Hammond Marlys, Washburn David G, Hoang H Tram, Manns Sharada, Frazee James S, Nakamura Hiroko, Patterson Jaclyn R, Trizna Walter, Wu Charlene, Azzarano Leonard M, Nagilla Rakesh, Nord Melanie, Trejo Rebecca, Head Martha S, Zhao Baoguang, Smallwood Angela M, Hightower Kendra, Laping Nicholas J, Schnackenberg Christine G, Thompson Scott K
Department of Chemistry, Metabolic Pathways Centre for Excellence in Drug Discovery, GlaxoSmithKline Pharmaceuticals, 709 Swedeland Road, King of Prussia, PA 19406, USA.
Bioorg Med Chem Lett. 2009 Aug 1;19(15):4441-5. doi: 10.1016/j.bmcl.2009.05.051. Epub 2009 May 18.
The lead serum and glucocorticoid-related kinase 1 (SGK1) inhibitors 4-(5-phenyl-1H-pyrrolo[2,3-b]pyridin-3-yl)benzoic acid (1) and {4-[5-(2-naphthalenyl)-1H-pyrrolo[2,3-b]pyridin-3-yl]phenyl}acetic acid (2) suffer from low DNAUC values in rat, due in part to formation and excretion of glucuronic acid conjugates. These PK/glucuronidation issues were addressed either by incorporating a substituent on the 3-phenyl ring ortho to the key carboxylate functionality of 1 or by substituting on the group in between the carboxylate and phenyl ring of 2. Three of these analogs have been identified as having good SGK1 inhibition potency and have DNAUC values suitable for in vivo testing.

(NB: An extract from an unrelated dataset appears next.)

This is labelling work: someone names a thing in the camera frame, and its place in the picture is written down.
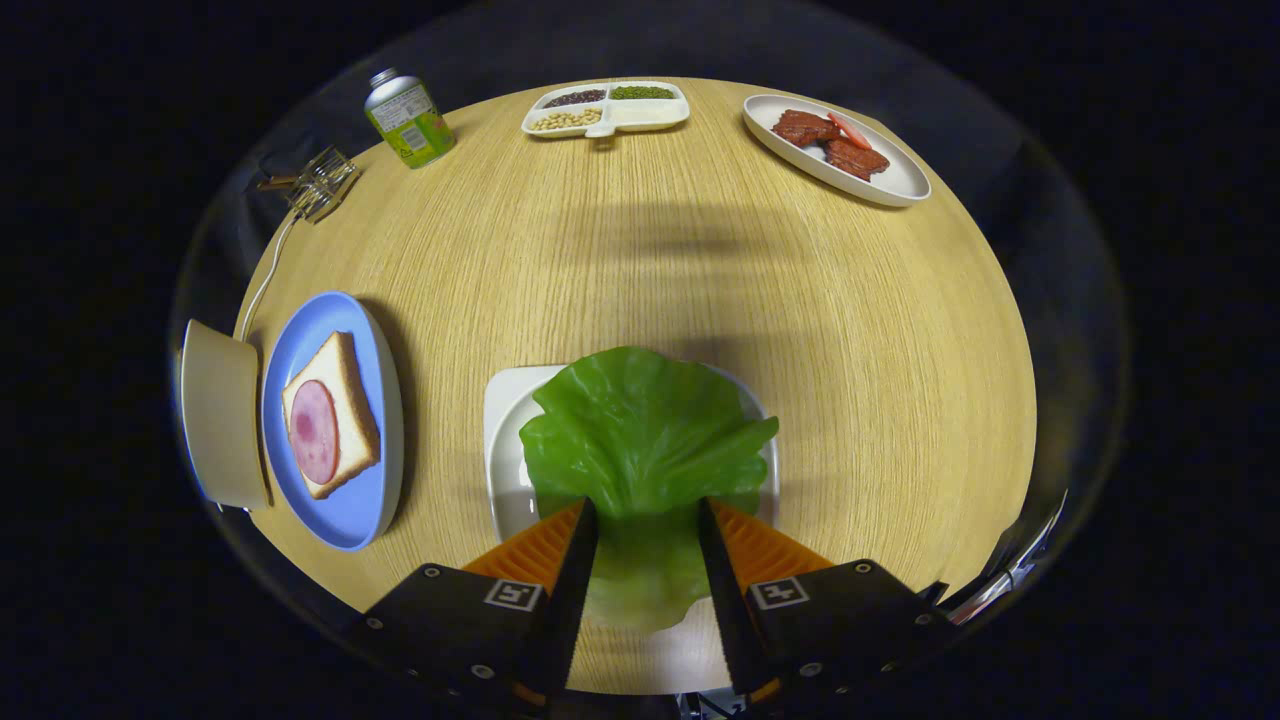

先导血清和糖皮质激素相关激酶1(SGK1)抑制剂4-(5-苯基-1H-吡咯并[2,3-b]吡啶-3-基)苯甲酸(1)和{4-[5-(2-萘基)-1H-吡咯并[2,3-b]吡啶-3-基]苯基}乙酸(2)在大鼠体内的药物清除率(DNAUC)值较低,部分原因是葡萄糖醛酸共轭物的形成和排泄。这些药代动力学/葡萄糖醛酸化问题通过在1的关键羧酸盐官能团的邻位3-苯环上引入取代基或在2的羧酸盐和苯环之间的基团上进行取代来解决。已鉴定出其中三种类似物具有良好的SGK1抑制效力,并且具有适合体内测试的药物清除率值。